I’ve been working with the Microsoft SQL Server BI stack since late 2000. When I started with SQL Server, my “community” consisted of my co-workers, my clients, and me. As communities go, it was a great community to be in. In 2001, our small boutique consulting company EssPro, founded by Mike Luckevitch, merged with another small boutique consulting company called Aspirity to create…Aspirity (which we lovingly referred to for a while as Aspirity 2 internally). Aspirity was the company who wrote the Microsoft Official Curriculum for the SQL Server 2000 BI stack – the DTS, OLAP, and MDX courses. I learned a lot about these products from the likes of Hilary Feier, Liz Vitt, Reed Jacobson, and Tom Chester. I even learned enough that they let me teach those courses, and thus my career as a BI trainer was launched. Eventually, they even let me write new courses and help co-author a book with Mike and Liz, Business Intelligence: Making Better Decisions Faster, thus launching my career as an author. Now that’s a great community!
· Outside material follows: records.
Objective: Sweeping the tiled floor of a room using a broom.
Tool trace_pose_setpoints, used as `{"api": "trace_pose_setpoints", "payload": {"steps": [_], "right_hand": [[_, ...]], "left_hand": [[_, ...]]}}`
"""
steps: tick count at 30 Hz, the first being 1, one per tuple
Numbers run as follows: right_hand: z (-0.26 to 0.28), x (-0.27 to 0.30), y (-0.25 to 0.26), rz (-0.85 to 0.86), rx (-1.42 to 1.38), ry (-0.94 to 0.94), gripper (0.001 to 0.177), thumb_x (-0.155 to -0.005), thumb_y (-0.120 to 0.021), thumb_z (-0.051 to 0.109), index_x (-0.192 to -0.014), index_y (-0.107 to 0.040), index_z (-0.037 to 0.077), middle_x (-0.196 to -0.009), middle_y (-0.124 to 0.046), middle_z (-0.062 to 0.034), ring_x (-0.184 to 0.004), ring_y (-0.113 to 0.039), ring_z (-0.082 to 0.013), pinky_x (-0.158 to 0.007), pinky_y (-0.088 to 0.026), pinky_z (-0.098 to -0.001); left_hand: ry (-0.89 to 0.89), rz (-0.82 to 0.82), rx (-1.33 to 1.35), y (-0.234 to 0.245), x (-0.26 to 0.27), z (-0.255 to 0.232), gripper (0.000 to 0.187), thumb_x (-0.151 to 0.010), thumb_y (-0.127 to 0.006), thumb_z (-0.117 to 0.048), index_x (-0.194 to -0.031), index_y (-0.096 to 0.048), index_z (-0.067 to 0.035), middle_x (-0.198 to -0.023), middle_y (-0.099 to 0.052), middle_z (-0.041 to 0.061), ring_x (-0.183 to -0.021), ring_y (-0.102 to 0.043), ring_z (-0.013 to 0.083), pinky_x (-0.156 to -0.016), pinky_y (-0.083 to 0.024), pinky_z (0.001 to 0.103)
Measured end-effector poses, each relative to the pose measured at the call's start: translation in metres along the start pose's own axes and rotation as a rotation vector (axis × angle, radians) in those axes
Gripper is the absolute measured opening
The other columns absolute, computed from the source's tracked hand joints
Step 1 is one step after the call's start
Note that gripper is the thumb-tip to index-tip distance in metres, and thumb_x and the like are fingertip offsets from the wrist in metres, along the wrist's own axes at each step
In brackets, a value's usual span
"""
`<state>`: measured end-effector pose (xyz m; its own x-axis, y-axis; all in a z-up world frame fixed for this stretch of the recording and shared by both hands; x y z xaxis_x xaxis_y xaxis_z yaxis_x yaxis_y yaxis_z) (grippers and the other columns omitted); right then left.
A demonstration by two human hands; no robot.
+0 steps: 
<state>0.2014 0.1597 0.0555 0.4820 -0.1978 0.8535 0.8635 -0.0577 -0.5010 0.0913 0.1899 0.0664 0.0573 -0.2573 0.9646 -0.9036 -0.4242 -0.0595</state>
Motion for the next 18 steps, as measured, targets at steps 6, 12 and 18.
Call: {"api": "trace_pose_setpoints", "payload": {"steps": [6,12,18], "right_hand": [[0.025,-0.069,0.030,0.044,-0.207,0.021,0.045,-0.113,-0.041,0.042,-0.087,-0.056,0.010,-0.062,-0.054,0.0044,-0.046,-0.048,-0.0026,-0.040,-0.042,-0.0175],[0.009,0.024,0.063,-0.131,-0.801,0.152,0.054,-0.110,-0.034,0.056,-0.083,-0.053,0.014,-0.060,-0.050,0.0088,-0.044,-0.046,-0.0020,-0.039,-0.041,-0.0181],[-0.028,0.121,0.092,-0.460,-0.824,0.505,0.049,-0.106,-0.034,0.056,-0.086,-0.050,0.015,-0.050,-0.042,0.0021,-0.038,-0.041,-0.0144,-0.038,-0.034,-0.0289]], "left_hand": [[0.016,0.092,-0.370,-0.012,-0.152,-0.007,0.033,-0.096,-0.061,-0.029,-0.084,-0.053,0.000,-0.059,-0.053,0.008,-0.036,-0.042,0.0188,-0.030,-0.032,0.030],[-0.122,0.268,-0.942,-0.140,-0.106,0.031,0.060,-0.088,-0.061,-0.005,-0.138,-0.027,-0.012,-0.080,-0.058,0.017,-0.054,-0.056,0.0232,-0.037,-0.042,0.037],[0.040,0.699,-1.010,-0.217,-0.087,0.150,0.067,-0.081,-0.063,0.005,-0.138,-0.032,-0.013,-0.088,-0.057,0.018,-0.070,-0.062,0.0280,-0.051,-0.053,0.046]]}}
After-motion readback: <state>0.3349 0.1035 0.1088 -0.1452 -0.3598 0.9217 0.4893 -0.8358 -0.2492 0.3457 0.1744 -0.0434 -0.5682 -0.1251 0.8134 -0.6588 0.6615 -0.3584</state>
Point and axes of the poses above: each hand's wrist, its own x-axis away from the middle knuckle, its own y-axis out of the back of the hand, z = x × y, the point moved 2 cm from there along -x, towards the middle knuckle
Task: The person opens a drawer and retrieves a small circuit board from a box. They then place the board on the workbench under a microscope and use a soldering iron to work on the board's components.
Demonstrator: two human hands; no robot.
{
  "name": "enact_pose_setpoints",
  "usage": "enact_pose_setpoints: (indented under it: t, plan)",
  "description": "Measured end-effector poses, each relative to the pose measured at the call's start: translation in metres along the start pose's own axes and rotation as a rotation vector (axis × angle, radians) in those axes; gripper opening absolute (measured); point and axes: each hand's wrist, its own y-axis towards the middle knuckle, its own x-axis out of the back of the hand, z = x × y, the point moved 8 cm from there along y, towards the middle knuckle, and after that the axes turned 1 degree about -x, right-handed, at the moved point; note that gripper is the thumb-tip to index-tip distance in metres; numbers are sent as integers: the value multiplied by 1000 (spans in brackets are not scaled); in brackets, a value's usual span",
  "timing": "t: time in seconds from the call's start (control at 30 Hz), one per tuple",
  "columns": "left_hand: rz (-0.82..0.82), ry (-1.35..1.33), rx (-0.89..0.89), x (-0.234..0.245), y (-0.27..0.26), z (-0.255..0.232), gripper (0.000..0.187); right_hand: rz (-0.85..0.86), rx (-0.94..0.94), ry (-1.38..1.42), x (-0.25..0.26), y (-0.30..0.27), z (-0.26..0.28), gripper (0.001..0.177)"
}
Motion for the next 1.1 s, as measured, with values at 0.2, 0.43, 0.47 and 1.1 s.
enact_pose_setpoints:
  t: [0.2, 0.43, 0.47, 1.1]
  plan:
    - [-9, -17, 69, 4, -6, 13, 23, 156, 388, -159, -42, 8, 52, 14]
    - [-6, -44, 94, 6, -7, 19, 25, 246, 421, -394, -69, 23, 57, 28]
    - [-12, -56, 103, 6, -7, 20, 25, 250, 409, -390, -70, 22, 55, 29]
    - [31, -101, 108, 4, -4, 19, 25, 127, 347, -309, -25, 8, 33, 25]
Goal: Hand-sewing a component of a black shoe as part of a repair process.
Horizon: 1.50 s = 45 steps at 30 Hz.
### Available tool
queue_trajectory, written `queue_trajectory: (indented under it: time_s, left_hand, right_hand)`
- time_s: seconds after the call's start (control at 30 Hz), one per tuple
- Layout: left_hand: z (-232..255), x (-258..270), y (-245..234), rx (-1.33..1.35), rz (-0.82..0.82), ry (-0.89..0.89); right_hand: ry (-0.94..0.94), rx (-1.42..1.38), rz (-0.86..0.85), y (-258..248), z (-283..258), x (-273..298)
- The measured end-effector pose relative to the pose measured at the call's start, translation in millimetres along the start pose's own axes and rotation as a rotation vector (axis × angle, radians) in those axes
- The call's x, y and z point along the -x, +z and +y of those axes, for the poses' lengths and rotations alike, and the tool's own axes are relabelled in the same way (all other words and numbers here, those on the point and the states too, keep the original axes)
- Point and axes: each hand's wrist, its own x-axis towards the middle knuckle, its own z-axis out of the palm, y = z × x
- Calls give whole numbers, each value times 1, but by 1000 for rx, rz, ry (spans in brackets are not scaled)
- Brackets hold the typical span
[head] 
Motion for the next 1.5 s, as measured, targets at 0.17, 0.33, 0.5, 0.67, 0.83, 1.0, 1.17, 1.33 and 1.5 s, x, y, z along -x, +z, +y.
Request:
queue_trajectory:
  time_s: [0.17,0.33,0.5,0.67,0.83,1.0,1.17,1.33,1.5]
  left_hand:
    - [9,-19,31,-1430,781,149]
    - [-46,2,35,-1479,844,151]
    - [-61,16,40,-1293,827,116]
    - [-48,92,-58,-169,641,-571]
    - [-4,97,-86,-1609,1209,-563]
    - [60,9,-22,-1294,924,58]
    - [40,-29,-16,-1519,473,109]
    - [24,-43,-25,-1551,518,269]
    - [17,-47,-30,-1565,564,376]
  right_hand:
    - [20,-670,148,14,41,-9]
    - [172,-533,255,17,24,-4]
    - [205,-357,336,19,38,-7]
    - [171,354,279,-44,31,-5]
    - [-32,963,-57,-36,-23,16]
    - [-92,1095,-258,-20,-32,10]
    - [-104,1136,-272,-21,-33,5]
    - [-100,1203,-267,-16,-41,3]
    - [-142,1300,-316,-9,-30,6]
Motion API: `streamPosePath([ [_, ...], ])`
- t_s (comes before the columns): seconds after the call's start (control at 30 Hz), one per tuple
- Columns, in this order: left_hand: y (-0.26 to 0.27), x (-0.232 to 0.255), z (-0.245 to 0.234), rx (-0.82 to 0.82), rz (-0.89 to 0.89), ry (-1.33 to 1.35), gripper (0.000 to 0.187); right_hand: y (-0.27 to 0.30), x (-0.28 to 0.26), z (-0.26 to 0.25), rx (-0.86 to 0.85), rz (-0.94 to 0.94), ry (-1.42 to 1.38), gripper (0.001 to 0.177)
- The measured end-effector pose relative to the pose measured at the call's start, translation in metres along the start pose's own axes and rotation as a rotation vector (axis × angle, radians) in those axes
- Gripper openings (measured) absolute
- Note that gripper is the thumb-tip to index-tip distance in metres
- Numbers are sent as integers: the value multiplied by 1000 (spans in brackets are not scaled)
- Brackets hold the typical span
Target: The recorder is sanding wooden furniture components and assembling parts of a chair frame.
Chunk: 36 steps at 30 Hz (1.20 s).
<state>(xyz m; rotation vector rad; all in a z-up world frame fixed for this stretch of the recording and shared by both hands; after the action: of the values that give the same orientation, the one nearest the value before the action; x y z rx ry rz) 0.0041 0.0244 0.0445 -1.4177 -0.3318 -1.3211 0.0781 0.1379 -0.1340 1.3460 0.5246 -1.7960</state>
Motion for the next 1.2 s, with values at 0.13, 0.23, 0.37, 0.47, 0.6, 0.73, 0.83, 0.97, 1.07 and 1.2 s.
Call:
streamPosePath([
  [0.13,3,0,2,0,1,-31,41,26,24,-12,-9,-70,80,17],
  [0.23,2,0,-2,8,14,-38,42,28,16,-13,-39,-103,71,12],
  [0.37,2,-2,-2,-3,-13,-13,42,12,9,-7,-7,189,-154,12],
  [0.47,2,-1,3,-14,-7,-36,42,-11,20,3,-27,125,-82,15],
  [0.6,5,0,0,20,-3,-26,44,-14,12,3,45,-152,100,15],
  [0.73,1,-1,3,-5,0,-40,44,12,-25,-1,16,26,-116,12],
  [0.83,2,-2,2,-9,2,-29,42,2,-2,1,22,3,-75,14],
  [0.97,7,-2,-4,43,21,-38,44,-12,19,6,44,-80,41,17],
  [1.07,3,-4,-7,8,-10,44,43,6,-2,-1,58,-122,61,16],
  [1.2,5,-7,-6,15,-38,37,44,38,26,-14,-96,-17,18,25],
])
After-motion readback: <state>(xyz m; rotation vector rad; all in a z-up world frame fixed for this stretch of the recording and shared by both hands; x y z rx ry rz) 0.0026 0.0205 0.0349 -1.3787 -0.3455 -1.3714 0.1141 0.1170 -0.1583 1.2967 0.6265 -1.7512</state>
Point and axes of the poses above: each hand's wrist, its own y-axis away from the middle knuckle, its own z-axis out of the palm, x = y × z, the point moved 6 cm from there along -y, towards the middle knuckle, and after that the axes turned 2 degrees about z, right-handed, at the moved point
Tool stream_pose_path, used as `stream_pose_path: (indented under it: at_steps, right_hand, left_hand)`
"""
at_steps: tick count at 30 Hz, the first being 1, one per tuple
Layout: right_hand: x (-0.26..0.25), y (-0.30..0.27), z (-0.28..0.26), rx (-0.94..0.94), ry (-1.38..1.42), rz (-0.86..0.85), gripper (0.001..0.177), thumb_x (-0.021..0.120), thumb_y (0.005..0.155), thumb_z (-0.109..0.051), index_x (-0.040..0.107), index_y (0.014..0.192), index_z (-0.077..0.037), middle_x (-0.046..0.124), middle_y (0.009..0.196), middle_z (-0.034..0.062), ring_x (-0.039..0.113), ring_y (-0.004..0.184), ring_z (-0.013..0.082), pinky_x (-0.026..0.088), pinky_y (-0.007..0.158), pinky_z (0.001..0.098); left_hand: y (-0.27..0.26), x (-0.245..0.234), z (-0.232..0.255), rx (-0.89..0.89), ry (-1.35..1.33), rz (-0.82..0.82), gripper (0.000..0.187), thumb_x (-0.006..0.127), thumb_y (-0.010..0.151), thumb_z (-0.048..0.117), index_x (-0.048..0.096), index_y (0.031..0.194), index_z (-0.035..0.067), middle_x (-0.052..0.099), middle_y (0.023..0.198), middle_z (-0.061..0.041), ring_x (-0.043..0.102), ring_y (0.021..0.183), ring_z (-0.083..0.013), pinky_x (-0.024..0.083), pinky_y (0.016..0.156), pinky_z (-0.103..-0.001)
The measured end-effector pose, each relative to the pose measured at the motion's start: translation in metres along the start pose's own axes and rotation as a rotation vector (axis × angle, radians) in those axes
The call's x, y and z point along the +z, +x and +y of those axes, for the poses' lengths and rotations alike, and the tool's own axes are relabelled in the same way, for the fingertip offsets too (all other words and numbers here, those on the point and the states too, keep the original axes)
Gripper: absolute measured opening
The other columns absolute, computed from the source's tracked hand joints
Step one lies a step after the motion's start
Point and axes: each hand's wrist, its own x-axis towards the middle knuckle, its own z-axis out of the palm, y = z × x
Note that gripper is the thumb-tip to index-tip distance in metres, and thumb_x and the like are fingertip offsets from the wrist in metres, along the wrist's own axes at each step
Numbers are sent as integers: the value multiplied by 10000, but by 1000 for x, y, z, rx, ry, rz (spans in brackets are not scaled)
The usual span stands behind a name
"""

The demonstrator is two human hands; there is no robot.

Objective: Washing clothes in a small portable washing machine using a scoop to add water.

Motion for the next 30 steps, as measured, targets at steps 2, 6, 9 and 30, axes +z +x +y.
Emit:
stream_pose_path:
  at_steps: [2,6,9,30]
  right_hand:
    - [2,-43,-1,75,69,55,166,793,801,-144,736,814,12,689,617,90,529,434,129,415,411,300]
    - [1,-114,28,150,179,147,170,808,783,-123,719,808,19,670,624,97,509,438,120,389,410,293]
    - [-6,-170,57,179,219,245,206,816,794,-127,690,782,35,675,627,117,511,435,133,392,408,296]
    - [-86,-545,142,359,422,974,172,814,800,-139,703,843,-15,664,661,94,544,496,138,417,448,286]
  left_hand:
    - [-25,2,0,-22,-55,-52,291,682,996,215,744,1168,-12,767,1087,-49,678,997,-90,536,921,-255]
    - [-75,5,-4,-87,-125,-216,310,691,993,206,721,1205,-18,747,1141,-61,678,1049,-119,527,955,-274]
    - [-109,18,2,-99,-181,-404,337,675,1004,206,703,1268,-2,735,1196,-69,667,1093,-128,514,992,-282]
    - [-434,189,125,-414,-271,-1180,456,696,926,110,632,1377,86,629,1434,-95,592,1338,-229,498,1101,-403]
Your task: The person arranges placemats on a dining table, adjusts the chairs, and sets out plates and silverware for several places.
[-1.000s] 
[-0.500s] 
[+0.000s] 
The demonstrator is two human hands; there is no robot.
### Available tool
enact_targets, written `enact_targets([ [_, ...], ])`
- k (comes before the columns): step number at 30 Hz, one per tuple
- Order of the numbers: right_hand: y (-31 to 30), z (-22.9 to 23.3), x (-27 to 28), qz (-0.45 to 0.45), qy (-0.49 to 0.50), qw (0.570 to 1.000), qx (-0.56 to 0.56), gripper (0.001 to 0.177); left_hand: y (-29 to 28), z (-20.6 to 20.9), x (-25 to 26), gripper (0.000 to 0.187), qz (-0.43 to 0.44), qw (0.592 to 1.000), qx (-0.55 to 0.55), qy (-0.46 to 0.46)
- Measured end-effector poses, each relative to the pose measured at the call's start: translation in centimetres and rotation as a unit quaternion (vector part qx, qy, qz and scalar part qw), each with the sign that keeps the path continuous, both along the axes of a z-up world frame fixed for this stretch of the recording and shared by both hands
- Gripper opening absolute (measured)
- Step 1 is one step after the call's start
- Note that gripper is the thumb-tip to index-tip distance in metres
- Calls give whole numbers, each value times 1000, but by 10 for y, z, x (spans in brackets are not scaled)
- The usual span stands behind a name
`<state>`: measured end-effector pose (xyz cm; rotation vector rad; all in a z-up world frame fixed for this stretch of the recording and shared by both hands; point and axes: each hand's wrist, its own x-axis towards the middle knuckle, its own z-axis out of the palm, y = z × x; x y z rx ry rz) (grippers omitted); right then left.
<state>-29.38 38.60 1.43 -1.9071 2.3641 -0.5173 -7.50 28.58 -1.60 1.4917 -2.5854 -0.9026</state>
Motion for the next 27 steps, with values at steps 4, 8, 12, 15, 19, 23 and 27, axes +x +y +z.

But as great as that community was, it was only a microcosm of all the people working day in and day out with the Microsoft BI stack. I met many of them over the years at various Microsoft events, including my first PASS Summit in 2002. But in the early years of the past decade, I was one of many in an organization (even if it was small) that couldn’t send everyone to PASS, so it wasn’t until 2006 when I went independent that I could start going to PASS regularly. My community circle widened and PASS became a reunion for community. But even of all the people who were attending PASS, they still represented only a fraction of the community at large.

Somewhere along the line, Twitter became a phenomenon with the SQL Server community. When I first learned about Twitter, I didn’t understand the big deal. But now that I’ve been tweeting for a while, I’ve really come to appreciate the power of this medium for building relationships, sharing knowledge, and helping one another. I appreciate Twitter for its ability to create and foster community. And for a good laugh from time to time. So no matter where in the world that we find ourselves, our community is only a tweet away. We don’t need to meet face to face to be part of community. We simply need to engage.

One of the ways that the SQL Community engages to help one another by using Twitter is to use the #sqlhelp hashtag. (If you’re new to Twitter, a hashtag is a string of characters preceded by the # symbol and used to filter tweets so that you can easily find the tweets related to a particular topic.) But the SQL Server stack is loaded with a variety of technologies, and there’s a lot more traffic related to database engine Q & A than this business intelligence girl can sift through to spot where I can help.

Mark Vaillancourt (blog | twitter) – a thoroughly entertaining fellow that I met last week at PASS Summit 2011 – proposed the idea that the community should separate these Twitter traffic streams and introduced the #SSRSHelp hashtag earlier this week. Following along on that theme, I asked my fellow SSAS Maestro Council members if they would be willing to help me monitor a new hashtag, #SSASHelp, for questions related to Analysis Services and they agreed. Joining me are:

Of course, anyone can help us answer questions. Although the four of us are spread out across the US and Europe, covering a variety of time zones, we’re busy folks too (and occasionally sleep), so we can’t promise to be instantly available. The more people involved in helping, the more people we can help. And that’s what makes this community so awesome!